**To do:**
Please give the data again in full, exactly as provided.

**Data to examine:**
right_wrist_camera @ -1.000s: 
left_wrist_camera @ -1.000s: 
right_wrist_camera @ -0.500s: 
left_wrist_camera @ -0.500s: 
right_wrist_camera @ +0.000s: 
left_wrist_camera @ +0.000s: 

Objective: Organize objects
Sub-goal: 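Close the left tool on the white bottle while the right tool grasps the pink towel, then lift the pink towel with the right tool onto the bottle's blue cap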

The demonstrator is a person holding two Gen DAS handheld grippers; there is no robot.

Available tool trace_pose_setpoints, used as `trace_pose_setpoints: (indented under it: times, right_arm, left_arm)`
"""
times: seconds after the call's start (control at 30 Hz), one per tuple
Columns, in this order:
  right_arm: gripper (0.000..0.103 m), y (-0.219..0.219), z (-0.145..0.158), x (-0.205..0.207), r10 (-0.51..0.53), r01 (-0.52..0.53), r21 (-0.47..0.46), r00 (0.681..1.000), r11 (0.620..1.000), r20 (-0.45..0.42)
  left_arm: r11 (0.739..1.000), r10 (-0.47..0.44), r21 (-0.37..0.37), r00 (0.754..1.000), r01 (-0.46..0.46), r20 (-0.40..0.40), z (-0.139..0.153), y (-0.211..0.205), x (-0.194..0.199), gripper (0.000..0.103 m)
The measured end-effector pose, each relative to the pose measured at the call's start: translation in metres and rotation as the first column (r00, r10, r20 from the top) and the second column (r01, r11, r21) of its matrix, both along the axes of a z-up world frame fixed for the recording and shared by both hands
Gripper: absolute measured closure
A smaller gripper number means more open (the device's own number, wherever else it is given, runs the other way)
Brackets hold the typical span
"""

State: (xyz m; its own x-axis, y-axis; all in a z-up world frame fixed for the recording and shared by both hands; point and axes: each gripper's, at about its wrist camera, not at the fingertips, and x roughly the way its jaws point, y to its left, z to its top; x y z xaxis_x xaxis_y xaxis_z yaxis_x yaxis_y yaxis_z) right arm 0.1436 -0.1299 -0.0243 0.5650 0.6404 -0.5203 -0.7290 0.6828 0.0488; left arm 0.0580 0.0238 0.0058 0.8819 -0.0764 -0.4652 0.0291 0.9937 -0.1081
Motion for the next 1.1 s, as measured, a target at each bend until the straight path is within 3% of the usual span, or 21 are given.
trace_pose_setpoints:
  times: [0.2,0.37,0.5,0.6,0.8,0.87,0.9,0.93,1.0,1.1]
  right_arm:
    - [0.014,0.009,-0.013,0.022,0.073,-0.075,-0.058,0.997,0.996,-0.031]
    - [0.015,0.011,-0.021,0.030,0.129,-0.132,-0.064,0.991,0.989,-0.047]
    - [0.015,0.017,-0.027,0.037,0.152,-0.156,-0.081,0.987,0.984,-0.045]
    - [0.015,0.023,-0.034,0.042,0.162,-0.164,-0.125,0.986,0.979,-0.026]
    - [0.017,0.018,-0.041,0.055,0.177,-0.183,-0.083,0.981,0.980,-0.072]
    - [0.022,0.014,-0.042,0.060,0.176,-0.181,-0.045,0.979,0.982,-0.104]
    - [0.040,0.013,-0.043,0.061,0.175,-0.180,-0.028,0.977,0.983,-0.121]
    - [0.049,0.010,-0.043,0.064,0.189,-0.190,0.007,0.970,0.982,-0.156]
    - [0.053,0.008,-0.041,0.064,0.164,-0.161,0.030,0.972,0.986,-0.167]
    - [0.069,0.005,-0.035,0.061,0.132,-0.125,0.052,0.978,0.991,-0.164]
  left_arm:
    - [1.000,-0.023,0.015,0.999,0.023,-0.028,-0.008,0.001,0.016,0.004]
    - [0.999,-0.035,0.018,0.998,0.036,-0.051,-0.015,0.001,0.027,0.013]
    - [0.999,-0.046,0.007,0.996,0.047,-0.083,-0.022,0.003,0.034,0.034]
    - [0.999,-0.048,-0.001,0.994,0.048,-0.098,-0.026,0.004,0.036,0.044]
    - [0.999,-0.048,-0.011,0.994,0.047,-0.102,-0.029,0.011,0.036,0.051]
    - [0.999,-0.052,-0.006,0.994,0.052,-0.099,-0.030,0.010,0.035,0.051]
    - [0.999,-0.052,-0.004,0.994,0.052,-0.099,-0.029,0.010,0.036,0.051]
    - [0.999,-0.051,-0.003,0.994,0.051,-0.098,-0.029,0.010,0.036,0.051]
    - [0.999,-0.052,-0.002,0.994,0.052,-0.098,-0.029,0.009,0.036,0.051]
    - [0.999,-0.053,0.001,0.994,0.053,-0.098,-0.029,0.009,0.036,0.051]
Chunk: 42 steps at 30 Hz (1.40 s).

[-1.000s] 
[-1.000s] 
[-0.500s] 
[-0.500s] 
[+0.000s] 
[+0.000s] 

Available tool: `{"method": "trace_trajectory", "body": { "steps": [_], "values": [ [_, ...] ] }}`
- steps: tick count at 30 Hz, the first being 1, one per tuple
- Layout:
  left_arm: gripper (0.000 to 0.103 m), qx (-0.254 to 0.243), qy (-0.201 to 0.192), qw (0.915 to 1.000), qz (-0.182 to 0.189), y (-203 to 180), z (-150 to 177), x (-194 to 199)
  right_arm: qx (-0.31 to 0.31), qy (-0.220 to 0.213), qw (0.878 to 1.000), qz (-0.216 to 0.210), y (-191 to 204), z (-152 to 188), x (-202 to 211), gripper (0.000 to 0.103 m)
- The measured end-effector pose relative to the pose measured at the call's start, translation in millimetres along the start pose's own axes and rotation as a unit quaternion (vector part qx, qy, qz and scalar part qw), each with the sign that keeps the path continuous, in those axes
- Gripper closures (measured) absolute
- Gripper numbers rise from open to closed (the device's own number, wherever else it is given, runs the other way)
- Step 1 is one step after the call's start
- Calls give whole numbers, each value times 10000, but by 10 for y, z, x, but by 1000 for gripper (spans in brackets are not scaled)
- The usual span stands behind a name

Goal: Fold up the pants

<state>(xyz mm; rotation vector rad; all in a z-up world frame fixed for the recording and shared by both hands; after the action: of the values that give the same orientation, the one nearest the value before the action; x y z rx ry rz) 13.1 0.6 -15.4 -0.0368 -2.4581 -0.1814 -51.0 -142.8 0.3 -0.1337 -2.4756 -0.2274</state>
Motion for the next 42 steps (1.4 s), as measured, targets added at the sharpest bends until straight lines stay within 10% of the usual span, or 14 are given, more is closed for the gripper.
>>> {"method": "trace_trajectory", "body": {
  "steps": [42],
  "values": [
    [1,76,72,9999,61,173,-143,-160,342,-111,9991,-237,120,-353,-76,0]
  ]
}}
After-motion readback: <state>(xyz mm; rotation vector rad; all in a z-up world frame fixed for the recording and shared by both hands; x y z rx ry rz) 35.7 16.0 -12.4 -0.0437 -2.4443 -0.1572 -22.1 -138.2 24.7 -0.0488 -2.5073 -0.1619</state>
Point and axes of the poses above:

**Exercise result:**
right_wrist_camera @ -1.000s: 
left_wrist_camera @ -1.000s: 
right_wrist_camera @ -0.500s: 
left_wrist_camera @ -0.500s: 
right_wrist_camera @ +0.000s: 
left_wrist_camera @ +0.000s: 

Objective: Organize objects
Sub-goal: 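Close the left tool on the white bottle while the right tool grasps the pink towel, then lift the pink towel with the right tool onto the bottle's blue cap
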
The demonstrator is a person holding two Gen DAS handheld grippers; there is no robot.

Available tool trace_pose_setpoints, used as `trace_pose_setpoints: (indented under it: times, right_arm, left_arm)`
"""
times: seconds after the call's start (control at 30 Hz), one per tuple
Columns, in this order:
  right_arm: gripper (0.000..0.103 m), y (-0.219..0.219), z (-0.145..0.158), x (-0.205..0.207), r10 (-0.51..0.53), r01 (-0.52..0.53), r21 (-0.47..0.46), r00 (0.681..1.000), r11 (0.620..1.000), r20 (-0.45..0.42)
  left_arm: r11 (0.739..1.000), r10 (-0.47..0.44), r21 (-0.37..0.37), r00 (0.754..1.000), r01 (-0.46..0.46), r20 (-0.40..0.40), z (-0.139..0.153), y (-0.211..0.205), x (-0.194..0.199), gripper (0.000..0.103 m)
The measured end-effector pose, each relative to the pose measured at the call's start: translation in metres and rotation as the first column (r00, r10, r20 from the top) and the second column (r01, r11, r21) of its matrix, both along the axes of a z-up world frame fixed for the recording and shared by both hands
Gripper: absolute measured closure
A smaller gripper number means more open (the device's own number, wherever else it is given, runs the other way)
Brackets hold the typical span
"""

State: (xyz m; its own x-axis, y-axis; all in a z-up world frame fixed for the recording and shared by both hands; point and axes: each gripper's, at about its wrist camera, not at the fingertips, and x roughly the way its jaws point, y to its left, z to its top; x y z xaxis_x xaxis_y xaxis_z yaxis_x yaxis_y yaxis_z) right arm 0.1436 -0.1299 -0.0243 0.5650 0.6404 -0.5203 -0.7290 0.6828 0.0488; left arm 0.0580 0.0238 0.0058 0.8819 -0.0764 -0.4652 0.0291 0.9937 -0.1081
Motion for the next 1.1 s, as measured, a target at each bend until the straight path is within 3% of the usual span, or 21 are given.
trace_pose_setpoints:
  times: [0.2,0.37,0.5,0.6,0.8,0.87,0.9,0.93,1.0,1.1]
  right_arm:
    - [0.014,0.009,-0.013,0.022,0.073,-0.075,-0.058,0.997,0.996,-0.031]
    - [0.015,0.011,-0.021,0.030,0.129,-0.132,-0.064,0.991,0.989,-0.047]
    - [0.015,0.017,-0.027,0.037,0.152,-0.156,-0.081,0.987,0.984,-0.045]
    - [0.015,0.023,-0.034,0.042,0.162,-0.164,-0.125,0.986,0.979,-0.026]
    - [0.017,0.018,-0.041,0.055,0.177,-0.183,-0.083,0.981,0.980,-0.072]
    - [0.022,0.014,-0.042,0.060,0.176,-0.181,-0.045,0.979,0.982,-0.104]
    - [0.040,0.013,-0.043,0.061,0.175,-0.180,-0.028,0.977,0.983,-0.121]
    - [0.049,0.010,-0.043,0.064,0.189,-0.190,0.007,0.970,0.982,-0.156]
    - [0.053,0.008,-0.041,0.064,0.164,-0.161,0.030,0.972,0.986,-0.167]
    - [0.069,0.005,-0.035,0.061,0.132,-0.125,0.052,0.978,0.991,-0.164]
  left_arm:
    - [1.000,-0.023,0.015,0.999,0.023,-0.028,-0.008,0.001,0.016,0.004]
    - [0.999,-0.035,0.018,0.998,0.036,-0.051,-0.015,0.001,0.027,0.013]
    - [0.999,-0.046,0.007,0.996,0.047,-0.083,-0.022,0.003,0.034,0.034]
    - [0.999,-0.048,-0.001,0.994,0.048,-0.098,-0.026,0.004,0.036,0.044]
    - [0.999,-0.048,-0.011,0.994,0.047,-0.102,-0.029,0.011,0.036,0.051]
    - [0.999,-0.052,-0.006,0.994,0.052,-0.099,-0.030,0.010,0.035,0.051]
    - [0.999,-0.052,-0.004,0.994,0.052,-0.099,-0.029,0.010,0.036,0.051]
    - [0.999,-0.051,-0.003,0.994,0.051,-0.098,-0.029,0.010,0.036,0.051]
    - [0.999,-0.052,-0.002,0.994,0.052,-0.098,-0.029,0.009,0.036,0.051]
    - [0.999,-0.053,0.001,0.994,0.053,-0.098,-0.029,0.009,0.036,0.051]
Chunk: 42 steps at 30 Hz (1.40 s).

[-1.000s] 
[-1.000s] 
[-0.500s] 
[-0.500s] 
[+0.000s] 
[+0.000s] 

Available tool: `{"method": "trace_trajectory", "body": { "steps": [_], "values": [ [_, ...] ] }}`
- steps: tick count at 30 Hz, the first being 1, one per tuple
- Layout:
  left_arm: gripper (0.000 to 0.103 m), qx (-0.254 to 0.243), qy (-0.201 to 0.192), qw (0.915 to 1.000), qz (-0.182 to 0.189), y (-203 to 180), z (-150 to 177), x (-194 to 199)
  right_arm: qx (-0.31 to 0.31), qy (-0.220 to 0.213), qw (0.878 to 1.000), qz (-0.216 to 0.210), y (-191 to 204), z (-152 to 188), x (-202 to 211), gripper (0.000 to 0.103 m)
- The measured end-effector pose relative to the pose measured at the call's start, translation in millimetres along the start pose's own axes and rotation as a unit quaternion (vector part qx, qy, qz and scalar part qw), each with the sign that keeps the path continuous, in those axes
- Gripper closures (measured) absolute
- Gripper numbers rise from open to closed (the device's own number, wherever else it is given, runs the other way)
- Step 1 is one step after the call's start
- Calls give whole numbers, each value times 10000, but by 10 for y, z, x, but by 1000 for gripper (spans in brackets are not scaled)
- The usual span stands behind a name

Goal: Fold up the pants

<state>(xyz mm; rotation vector rad; all in a z-up world frame fixed for the recording and shared by both hands; after the action: of the values that give the same orientation, the one nearest the value before the action; x y z rx ry rz) 13.1 0.6 -15.4 -0.0368 -2.4581 -0.1814 -51.0 -142.8 0.3 -0.1337 -2.4756 -0.2274</state>
Motion for the next 42 steps (1.4 s), as measured, targets added at the sharpest bends until straight lines stay within 10% of the usual span, or 14 are given, more is closed for the gripper.
>>> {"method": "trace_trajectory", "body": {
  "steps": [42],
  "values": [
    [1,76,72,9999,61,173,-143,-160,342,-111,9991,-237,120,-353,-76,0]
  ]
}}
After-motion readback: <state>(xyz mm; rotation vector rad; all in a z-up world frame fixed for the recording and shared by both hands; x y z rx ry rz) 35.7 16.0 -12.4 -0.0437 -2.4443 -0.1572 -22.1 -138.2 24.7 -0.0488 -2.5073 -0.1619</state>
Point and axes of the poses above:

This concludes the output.